À partir de 2023 l'hôpital a connu des difficultés croissantes : la Chambre régionale des comptes d'Occitanie a publié le 11 juillet 2024 un rapport pointant des dysfonctionnements, une offre de soins publique insuffisante, des délais de consultation longs, des urgences saturées, des difficultés de recrutement, une surcharge du personnel et des problèmes de sécurité ; l'Inspection générale des affaires sociales a été saisie en 2024 et a formulé quatorze recommandations. Sur la même période, le personnel a alerté en décembre 2023 sur des locaux délabrés, des coupures d'électricité et des problèmes d'hygiène, et plusieurs incidents ont été signalés en 2024, notamment des départs de feu (23 mars et 24 septembre) et des agressions, entraînant évacuations et blessures. Selon des syndicats, l'établissement connaît deux à trois départs de feu par an.
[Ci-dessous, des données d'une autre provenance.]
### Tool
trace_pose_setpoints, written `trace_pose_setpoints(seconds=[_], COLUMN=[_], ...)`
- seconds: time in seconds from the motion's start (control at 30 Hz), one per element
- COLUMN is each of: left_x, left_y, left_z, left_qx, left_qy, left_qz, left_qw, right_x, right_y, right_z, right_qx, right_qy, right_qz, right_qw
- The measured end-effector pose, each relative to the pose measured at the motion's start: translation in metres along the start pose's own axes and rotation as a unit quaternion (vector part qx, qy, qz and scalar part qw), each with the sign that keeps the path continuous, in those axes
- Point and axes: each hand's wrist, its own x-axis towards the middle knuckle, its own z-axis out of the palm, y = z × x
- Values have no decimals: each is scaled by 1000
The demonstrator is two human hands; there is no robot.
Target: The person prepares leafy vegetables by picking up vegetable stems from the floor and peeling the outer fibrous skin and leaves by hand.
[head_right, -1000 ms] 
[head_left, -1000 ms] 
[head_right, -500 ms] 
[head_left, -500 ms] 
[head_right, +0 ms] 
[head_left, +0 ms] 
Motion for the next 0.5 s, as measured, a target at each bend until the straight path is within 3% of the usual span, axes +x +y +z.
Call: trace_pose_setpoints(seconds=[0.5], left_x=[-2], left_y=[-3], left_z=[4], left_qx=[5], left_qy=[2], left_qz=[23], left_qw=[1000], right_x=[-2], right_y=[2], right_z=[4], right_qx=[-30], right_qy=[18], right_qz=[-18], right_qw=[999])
Les façades et toitures des bâtiments administratifs bordant la cour d'honneur, le bâtiment en hémicycle à l'ouest de la chapelle, les pavillons des malades longeant les allées nord et sud avec leurs galeries de circulation, les restes de galeries transversales et de pavement en calade, la chapelle dans son intégralité et la cage d'escalier au nord-ouest du bâtiment administratif nord avec sa rampe en ferronnerie sont inscrits au titre des monuments historiques depuis le 28 mai 2008 ; le château d'eau conçu par Pierre Debeaux en 1963, en béton armé, avec un réservoir de forme icosidodécaèdre porté par une colonne de plan décagonal, bénéficie du label « Patrimoine du XXe siècle » depuis 2017.